## How to complete this task
Consider the material that follows. How many of its lines contain "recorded"? Reply with the number alone.
*** Given records ***
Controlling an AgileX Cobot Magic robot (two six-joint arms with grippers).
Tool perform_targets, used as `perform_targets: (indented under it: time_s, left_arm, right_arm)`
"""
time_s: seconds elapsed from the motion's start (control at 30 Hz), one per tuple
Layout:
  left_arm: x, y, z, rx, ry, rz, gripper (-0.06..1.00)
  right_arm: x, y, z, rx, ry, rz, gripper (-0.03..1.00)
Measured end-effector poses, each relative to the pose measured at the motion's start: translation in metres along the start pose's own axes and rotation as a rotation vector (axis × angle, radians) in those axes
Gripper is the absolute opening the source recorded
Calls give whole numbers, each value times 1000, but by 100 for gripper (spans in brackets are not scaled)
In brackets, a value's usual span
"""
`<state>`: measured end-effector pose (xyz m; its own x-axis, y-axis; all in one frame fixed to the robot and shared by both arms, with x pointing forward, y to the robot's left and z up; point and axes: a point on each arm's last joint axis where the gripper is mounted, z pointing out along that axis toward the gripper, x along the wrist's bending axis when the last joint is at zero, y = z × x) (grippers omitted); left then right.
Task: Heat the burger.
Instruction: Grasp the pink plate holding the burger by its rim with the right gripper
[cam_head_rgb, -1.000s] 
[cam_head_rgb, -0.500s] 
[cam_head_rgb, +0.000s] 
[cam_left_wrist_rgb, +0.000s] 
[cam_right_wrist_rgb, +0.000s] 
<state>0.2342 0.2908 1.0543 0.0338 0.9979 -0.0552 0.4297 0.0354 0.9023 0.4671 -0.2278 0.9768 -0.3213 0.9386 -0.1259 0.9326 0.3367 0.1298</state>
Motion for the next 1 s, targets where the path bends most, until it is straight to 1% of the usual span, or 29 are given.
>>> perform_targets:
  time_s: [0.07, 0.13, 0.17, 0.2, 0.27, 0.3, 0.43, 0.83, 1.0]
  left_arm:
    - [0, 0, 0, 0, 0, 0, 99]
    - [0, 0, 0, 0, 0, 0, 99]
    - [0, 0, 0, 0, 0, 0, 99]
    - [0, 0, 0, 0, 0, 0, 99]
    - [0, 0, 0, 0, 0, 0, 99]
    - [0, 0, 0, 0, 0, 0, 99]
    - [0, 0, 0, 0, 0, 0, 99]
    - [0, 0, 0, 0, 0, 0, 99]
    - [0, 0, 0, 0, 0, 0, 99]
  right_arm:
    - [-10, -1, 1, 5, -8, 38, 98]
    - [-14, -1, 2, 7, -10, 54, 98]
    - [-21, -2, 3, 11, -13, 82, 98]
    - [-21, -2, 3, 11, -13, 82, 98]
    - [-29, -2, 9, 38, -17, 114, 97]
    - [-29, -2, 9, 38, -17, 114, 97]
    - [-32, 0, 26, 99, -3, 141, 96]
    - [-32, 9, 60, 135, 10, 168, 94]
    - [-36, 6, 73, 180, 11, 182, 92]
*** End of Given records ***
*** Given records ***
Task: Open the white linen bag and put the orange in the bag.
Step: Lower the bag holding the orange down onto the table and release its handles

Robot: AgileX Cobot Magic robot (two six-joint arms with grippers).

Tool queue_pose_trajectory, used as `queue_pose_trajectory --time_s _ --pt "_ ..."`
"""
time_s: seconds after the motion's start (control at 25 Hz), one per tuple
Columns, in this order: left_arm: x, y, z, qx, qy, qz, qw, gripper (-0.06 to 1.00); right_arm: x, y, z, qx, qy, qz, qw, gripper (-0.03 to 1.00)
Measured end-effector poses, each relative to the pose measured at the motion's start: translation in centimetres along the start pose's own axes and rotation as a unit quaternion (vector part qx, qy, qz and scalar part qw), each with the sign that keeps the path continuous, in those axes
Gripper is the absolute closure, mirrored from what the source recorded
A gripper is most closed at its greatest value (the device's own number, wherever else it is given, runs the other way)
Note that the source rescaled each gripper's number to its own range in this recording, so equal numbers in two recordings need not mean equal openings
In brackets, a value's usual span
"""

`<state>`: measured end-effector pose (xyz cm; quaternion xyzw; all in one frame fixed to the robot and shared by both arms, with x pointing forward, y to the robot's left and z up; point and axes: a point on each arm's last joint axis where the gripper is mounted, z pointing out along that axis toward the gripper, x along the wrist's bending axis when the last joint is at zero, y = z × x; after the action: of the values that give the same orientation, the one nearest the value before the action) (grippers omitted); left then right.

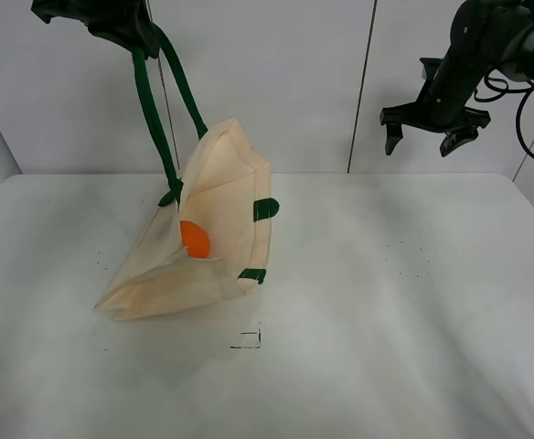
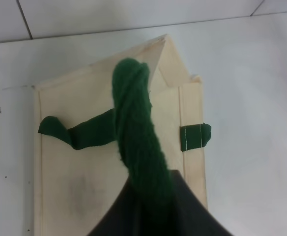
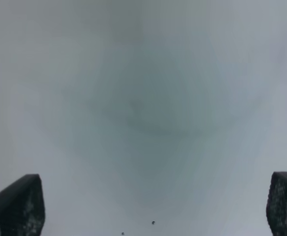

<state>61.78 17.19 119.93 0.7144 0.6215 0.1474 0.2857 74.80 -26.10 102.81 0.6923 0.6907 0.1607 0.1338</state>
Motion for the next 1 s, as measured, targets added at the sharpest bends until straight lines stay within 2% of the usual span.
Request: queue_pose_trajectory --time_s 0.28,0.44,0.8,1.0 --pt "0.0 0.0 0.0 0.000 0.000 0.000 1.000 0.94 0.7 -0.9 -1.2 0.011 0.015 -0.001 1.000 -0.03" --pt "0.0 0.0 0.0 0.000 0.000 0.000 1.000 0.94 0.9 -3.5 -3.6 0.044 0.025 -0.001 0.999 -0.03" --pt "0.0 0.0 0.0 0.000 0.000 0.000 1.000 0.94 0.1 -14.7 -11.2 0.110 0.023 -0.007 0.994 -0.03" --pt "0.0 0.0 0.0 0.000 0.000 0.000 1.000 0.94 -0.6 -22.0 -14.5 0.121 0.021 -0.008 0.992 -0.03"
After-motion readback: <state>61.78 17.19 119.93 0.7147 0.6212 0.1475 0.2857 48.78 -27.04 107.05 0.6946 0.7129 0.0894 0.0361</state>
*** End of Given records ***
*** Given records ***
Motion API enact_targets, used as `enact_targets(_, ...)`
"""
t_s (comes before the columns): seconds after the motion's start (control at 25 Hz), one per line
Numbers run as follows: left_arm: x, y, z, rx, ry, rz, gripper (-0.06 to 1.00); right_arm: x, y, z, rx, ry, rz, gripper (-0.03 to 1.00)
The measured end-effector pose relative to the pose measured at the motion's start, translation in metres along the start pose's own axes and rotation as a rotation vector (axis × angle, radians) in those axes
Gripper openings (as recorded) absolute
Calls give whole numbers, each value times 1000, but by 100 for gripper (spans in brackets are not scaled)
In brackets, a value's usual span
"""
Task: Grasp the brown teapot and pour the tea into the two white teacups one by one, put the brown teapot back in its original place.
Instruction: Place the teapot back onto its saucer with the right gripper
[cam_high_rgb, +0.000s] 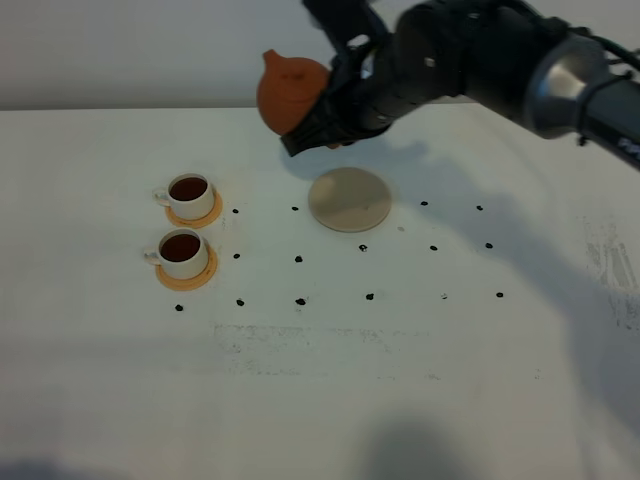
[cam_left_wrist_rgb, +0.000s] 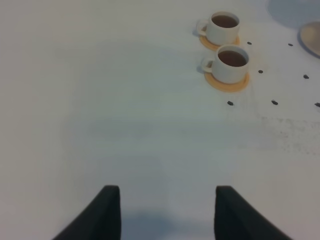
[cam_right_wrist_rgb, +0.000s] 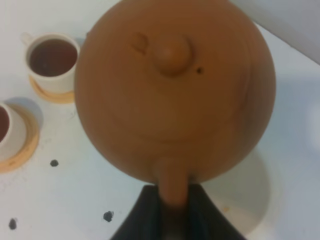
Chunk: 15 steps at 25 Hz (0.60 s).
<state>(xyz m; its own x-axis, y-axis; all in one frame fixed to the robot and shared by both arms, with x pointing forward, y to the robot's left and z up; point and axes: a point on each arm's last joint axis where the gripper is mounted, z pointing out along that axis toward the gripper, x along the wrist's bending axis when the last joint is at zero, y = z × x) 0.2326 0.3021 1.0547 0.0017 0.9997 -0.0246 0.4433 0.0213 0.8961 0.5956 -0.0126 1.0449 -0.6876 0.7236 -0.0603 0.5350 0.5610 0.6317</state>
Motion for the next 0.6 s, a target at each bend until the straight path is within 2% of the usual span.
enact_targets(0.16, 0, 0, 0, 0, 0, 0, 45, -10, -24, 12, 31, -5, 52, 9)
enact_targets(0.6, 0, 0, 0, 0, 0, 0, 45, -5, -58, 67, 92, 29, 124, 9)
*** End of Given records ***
## Response to this task
3